> **TO DO**
Please transcribe the line with "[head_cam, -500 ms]" and the lines after it through the end of the listing below, keeping both ends and nothing more.

> **GIVEN INFORMATION**

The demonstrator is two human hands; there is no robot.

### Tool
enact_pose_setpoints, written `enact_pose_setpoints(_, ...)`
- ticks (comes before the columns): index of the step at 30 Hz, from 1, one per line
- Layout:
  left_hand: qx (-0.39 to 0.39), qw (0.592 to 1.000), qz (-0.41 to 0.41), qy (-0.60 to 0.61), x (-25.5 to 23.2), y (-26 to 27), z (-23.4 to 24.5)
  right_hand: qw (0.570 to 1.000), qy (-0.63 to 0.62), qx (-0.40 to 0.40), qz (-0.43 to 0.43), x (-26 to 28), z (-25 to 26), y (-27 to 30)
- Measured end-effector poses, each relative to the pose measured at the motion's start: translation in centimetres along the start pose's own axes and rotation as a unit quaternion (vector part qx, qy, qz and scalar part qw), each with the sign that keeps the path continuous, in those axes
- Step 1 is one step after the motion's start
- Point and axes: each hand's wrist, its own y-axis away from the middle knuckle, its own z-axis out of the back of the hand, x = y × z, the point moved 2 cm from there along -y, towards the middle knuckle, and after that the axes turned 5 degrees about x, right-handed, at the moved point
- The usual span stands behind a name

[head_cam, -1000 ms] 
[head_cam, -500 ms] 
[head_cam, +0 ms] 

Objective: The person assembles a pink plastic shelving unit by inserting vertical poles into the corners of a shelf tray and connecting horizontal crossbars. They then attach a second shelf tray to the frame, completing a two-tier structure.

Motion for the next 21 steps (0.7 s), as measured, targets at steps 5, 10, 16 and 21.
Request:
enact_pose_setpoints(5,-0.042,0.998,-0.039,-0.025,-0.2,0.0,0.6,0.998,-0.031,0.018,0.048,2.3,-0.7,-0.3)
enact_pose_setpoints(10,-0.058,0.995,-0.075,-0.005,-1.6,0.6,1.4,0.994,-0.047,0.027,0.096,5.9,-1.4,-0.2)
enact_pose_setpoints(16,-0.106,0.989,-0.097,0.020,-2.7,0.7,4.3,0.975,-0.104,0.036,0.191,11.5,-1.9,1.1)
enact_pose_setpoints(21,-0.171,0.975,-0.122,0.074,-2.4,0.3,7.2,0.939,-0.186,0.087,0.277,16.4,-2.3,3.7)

> **RESULT OF THE EXERCISE**
[head_cam, -500 ms] 
[head_cam, +0 ms] 

Objective: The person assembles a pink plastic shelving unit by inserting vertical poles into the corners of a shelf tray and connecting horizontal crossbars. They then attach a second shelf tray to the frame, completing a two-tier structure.

Motion for the next 21 steps (0.7 s), as measured, targets at steps 5, 10, 16 and 21.
Request:
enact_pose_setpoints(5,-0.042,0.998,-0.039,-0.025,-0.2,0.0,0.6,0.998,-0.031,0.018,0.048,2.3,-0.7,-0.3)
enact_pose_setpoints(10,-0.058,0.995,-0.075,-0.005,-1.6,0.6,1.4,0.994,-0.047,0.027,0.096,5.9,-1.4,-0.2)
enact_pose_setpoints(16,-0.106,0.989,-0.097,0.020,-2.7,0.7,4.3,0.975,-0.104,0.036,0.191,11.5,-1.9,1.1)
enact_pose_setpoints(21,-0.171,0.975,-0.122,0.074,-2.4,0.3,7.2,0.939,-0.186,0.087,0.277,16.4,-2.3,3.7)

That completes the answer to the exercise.